腰椎管狭窄症(LSCS)是老年人最常见的脊柱退行性疾病,通常首先由初级保健医生或骨科医生就诊,他们不是脊柱外科专家。磁共振成像(MRI)有助于 LSCS 的诊断,但设备通常不可用或难以读取。如果手术治疗延迟,LSCS 伴有进行性神经功能缺损的患者难以恢复。因此,早期诊断和确定适当的手术适应证对于 LSCS 的治疗至关重要。卷积神经网络(CNN)是深度学习的一种,在图像识别和分类方面具有显著优势,并且与射线照片配合良好,射线照片可以在任何医疗机构轻松拍摄。

目的

我们的目的是开发一种算法,使用 CNN 从普通射线照片诊断需要手术的 LSCS 的存在或不存在。

研究设计

对单机构连续、非随机系列患者的回顾性分析。

患者样本

收集了一家机构在 2022 年 1 月至 2022 年 8 月期间因 LSCS(包括退行性脊椎滑脱)接受手术的 150 例患者的数据,另外还包括在其他 2 家医院接受手术的 25 例患者的数据,用于额外的外部验证。

结局测量

在注释 1 中,计算了受试者工作特征(ROC)曲线计算的曲线下面积(AUC)、敏感性、特异性、阳性预测值(PPV)、阴性预测值(NPV)、准确性、阳性似然比(PLR)和阴性似然比(NLR)。
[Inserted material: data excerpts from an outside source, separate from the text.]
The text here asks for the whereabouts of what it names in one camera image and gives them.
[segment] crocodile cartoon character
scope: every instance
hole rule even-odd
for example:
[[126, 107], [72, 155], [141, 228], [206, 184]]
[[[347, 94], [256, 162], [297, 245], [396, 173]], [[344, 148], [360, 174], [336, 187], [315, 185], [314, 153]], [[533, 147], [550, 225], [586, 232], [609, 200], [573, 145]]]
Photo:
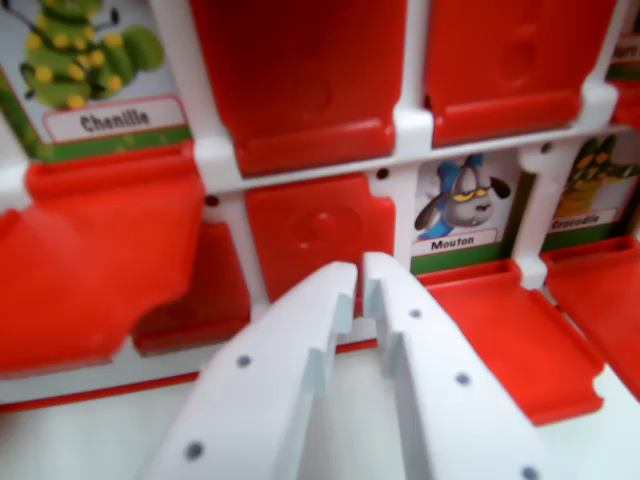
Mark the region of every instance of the crocodile cartoon character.
[[616, 145], [615, 135], [609, 135], [600, 145], [595, 138], [582, 146], [569, 173], [556, 217], [586, 213], [591, 208], [602, 185], [640, 175], [640, 166], [611, 162]]

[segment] name label
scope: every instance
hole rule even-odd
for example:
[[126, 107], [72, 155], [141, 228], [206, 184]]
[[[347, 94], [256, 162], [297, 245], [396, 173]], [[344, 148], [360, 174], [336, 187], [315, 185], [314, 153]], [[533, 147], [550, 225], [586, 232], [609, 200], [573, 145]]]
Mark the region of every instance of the name label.
[[551, 222], [551, 232], [563, 232], [578, 228], [595, 227], [605, 223], [612, 223], [616, 219], [616, 208], [597, 210], [594, 212], [572, 215], [570, 217], [554, 218]]
[[180, 102], [173, 96], [49, 112], [44, 116], [44, 125], [54, 143], [141, 132], [185, 123]]
[[640, 58], [640, 35], [620, 37], [613, 51], [611, 63], [635, 62]]
[[434, 253], [450, 252], [469, 247], [479, 247], [495, 243], [498, 230], [488, 228], [477, 232], [447, 235], [446, 237], [418, 240], [411, 248], [412, 255], [432, 255]]

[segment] caterpillar cartoon character
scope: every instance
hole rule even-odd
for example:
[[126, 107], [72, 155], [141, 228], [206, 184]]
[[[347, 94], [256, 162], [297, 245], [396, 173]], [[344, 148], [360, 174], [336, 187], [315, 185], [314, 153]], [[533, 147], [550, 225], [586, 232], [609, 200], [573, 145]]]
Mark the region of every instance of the caterpillar cartoon character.
[[25, 41], [26, 59], [20, 64], [27, 99], [35, 98], [56, 110], [80, 108], [89, 99], [115, 95], [139, 71], [155, 70], [164, 61], [156, 35], [139, 25], [96, 39], [97, 32], [120, 20], [112, 8], [109, 22], [91, 23], [102, 9], [102, 0], [38, 2], [42, 10], [33, 23], [14, 9], [10, 0], [2, 0], [2, 9], [30, 30]]
[[498, 198], [507, 198], [511, 188], [484, 170], [482, 154], [469, 156], [462, 167], [453, 162], [438, 166], [440, 193], [424, 207], [415, 221], [416, 230], [424, 230], [420, 240], [443, 237], [455, 227], [476, 227], [493, 215], [494, 206], [489, 191]]

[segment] sheep cartoon character
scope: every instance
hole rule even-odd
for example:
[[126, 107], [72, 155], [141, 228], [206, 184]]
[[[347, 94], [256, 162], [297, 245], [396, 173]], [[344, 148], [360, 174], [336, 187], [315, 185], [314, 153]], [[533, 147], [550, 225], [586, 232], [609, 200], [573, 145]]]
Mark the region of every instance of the sheep cartoon character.
[[500, 199], [511, 195], [503, 180], [490, 177], [482, 154], [470, 155], [459, 167], [450, 161], [438, 166], [440, 193], [418, 214], [416, 230], [425, 230], [419, 240], [449, 235], [455, 227], [477, 227], [491, 218], [495, 210], [489, 191]]

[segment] red plastic tile
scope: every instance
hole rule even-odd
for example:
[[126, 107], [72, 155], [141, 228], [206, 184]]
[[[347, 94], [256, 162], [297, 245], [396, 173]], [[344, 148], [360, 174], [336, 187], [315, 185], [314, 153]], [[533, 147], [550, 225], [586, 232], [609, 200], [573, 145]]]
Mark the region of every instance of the red plastic tile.
[[363, 174], [252, 190], [246, 205], [272, 301], [332, 261], [393, 254], [395, 206]]
[[512, 260], [418, 277], [536, 424], [597, 410], [602, 359]]
[[191, 0], [245, 175], [391, 153], [405, 0]]
[[640, 245], [620, 237], [542, 255], [558, 304], [640, 399]]
[[143, 353], [224, 340], [249, 322], [250, 309], [229, 228], [224, 223], [203, 224], [189, 290], [141, 319], [133, 340]]
[[618, 89], [619, 97], [613, 112], [613, 121], [631, 125], [640, 129], [640, 81], [624, 80], [611, 81]]
[[580, 109], [615, 0], [432, 0], [434, 144], [558, 126]]
[[188, 286], [204, 189], [191, 146], [33, 166], [0, 222], [0, 374], [104, 362]]
在注释 2 中,使用了相关系数。

方法

从 L1/2 到 L4/5 的 4 个椎间水平从侧位腰椎平片提取为感兴趣区,共获得 600 张图像。根据手术日期,从前 125 例中获得 500 张图像用于内部验证,随后 25 例中的 100 张图像用于外部验证。此外,还使用了其他医院的 100 张图像进行额外的外部验证。在注释 1 中,使用手术和非手术水平的二进制分类,在注释 2 中,将在轴向 MRI 上测量的椎管面积标记为输出层。对于内部验证,将 500 张图像按每位患者分为每个 5 个数据集,并进行 5 折交叉验证。在外部验证预测性能中注册了 5 个训练模型。使用 Grad-CAM 可视化 CNN 提取的高特征区域。

结果

在内部验证中,注释 1 的 AUC 和准确性分别在 0.85-0.89 和 79-83%之间,注释 2 的相关系数在 0.53 和 0.64 之间(均<0.01)。在外部验证中,注释 1 的 AUC 和准确性分别为 0.90 和 82%,使用 5 个训练的 CNN 模型,注释 2 的相关系数为 0.69。在额外的外部验证中,注释 1 的 AUC 和准确性分别为 0.89 和 84%,注释 2 的相关系数为 0.56。Grad-CAM 显示出椎间关节和椎间盘后部的高特征密度。

结论

该技术可自动从腰椎平片检测 LSCS,使没有 MRI 或非专家的医疗机构能够诊断 LSCS,这表明有可能消除 LSCS 诊断和治疗的延迟,这些延迟需要早期治疗。